Approximately 50% of Taiwanese non-small cell lung cancer patients have EGFR mutations, but relapse after EGFR TKI treatment is common. Our breakthrough research shows that reducing EGFR protein expression via shRNA inhibits growth in over 20 TKI-resistant cell lines. We identified a novel small molecule, 35d, with superior anticancer efficacy by reducing EGFR protein. Combining 35d with TKIs delayed tumor regrowth and extended treatment efficacy in EGFR-mutant TKI-resistant lung cancer.

EGFR-mutated lung cancer relapses and develops drug resistance to traditional EGFR kinase inhibitors, which recurrent disease did not have effective treatments. Our team discovered a new approach targeting total EGFR protein expression to suppress cancer cell growth and overcome resistance. Using small molecule 35d, we reduce EGFR protein levels in drug-resistant lung tumors and show promise for further clinical used. Our discovery offers a potential solution for treating resistant lung cancer.
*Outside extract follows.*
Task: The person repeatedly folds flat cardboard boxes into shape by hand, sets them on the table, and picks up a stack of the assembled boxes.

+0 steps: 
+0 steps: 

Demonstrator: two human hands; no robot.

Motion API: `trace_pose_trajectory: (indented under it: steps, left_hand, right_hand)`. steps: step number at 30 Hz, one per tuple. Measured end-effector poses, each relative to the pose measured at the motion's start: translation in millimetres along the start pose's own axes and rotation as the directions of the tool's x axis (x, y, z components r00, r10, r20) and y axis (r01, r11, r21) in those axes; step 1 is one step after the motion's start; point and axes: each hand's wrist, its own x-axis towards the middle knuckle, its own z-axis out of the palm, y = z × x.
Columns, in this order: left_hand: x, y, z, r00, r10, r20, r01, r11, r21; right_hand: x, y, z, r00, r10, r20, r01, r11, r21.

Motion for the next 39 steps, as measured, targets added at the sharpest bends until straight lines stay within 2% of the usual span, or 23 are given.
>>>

About 50% of Asia non-small cell lung cancer patients have EGFR mutations, compared to 15% in the West. Most EGFR-mutated patients relapse due to drug resistance after EGFR inhibitor treatment. This product may benefit over 370,000 relapsed patients worldwide annually with EGFR-mutated, inhibitor-resistant lung cancer, either alone or in combination with EGFR inhibitors to delay resistance development. Collaboration with EGFR inhibitor manufacturers is anticipated for joint market development.